◆ WORK REQUIRED ◆
The lines to copy are those in the listing that hold the word "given".

___ INPUT MATERIAL ___

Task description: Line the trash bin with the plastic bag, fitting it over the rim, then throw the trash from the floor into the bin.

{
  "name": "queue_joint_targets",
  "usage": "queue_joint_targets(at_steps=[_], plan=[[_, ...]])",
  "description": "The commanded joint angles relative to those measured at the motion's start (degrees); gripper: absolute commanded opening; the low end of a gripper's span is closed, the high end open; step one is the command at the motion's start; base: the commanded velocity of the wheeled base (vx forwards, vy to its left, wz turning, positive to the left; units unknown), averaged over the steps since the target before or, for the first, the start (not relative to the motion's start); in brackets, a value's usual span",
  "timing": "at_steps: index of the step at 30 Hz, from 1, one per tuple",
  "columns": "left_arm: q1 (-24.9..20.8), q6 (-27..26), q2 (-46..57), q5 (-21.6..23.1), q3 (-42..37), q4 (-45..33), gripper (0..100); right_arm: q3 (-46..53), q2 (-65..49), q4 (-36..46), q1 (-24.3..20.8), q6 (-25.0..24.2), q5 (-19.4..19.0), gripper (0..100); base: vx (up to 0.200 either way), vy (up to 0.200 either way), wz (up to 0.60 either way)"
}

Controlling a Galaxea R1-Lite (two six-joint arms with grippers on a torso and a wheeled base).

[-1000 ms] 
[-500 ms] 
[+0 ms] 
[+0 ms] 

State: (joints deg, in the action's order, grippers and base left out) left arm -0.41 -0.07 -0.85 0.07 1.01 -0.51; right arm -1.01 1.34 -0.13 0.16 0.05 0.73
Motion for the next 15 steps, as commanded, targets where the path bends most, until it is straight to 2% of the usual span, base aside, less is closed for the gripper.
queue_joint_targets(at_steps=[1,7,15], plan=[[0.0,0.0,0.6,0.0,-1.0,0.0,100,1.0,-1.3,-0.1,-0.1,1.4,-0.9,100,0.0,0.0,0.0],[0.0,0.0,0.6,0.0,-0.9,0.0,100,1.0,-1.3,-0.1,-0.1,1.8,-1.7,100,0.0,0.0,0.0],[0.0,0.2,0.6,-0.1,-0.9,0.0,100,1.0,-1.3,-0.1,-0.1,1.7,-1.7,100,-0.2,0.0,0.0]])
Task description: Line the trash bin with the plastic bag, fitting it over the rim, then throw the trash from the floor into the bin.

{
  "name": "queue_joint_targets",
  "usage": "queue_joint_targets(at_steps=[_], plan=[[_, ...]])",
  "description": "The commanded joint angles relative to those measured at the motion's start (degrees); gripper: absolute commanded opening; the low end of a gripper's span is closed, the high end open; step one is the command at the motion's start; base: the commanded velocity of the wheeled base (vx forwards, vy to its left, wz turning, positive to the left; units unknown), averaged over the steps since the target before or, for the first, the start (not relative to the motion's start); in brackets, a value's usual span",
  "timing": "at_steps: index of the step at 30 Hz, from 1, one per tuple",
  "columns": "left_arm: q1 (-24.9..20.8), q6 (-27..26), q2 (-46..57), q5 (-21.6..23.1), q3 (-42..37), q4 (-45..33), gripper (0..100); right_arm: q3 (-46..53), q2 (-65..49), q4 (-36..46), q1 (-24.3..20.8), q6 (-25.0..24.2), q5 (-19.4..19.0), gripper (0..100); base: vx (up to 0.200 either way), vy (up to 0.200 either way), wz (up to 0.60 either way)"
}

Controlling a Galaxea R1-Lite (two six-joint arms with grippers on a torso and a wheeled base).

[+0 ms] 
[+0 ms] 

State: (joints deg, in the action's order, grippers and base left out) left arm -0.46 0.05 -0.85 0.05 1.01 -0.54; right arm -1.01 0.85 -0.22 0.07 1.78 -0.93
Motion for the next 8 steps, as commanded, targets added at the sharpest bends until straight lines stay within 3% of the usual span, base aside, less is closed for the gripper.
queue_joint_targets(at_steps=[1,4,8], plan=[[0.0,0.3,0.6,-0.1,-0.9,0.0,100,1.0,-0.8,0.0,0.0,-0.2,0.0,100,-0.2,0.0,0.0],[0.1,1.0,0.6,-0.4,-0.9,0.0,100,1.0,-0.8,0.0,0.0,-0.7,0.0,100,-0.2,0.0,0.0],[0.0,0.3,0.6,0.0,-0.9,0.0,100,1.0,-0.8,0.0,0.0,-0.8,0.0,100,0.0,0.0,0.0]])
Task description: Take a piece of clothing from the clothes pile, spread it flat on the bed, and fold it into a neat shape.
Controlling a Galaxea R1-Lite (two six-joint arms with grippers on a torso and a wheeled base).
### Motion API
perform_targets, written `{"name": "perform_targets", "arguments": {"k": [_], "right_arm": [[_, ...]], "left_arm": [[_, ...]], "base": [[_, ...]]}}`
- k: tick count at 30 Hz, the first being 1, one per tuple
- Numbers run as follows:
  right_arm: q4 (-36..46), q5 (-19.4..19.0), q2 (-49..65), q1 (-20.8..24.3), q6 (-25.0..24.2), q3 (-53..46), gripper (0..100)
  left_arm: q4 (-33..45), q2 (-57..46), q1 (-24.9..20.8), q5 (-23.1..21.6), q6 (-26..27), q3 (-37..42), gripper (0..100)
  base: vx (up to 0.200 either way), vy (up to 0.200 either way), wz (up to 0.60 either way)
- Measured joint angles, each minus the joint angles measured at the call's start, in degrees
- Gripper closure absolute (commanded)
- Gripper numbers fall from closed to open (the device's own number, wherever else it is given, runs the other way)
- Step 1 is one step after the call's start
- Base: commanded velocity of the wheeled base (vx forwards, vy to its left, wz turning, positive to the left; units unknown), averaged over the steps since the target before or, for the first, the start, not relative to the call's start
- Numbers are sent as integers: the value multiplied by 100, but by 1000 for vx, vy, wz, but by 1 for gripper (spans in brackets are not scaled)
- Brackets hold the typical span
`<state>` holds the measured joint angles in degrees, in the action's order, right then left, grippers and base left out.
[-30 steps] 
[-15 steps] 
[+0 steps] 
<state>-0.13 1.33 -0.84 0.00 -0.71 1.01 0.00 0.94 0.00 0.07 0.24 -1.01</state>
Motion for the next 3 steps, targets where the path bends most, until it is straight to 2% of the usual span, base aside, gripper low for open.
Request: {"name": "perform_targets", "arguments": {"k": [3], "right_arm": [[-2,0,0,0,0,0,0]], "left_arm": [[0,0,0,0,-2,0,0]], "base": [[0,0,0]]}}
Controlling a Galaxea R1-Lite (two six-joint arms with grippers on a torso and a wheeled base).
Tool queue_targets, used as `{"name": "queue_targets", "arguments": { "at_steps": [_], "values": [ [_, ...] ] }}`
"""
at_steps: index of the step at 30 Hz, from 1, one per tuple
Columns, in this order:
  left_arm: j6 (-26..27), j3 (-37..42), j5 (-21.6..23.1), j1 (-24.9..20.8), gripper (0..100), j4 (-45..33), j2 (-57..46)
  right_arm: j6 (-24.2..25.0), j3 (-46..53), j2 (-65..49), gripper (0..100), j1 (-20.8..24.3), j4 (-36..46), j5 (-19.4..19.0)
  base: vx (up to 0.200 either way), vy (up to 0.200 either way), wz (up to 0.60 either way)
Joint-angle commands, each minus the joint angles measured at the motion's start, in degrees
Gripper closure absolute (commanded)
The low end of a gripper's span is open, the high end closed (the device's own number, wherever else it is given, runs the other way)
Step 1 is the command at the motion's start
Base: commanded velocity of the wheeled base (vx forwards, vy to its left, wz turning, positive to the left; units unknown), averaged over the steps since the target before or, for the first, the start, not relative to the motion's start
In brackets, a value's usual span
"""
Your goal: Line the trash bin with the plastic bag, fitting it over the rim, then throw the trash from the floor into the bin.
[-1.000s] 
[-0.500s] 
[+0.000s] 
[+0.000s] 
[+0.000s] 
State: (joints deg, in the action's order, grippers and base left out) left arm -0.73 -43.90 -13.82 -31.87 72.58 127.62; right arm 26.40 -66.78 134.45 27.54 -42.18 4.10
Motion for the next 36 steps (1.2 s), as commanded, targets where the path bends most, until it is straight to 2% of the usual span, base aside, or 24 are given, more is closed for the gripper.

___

◆ THE ANSWER ◆
- Gripper numbers fall from closed to open (the device's own number, wherever else it is given, runs the other way)
The low end of a gripper's span is open, the high end closed (the device's own number, wherever else it is given, runs the other way)
Motion for the next 36 steps (1.2 s), as commanded, targets where the path bends most, until it is straight to 2% of the usual span, base aside, or 24 are given, more is closed for the gripper.

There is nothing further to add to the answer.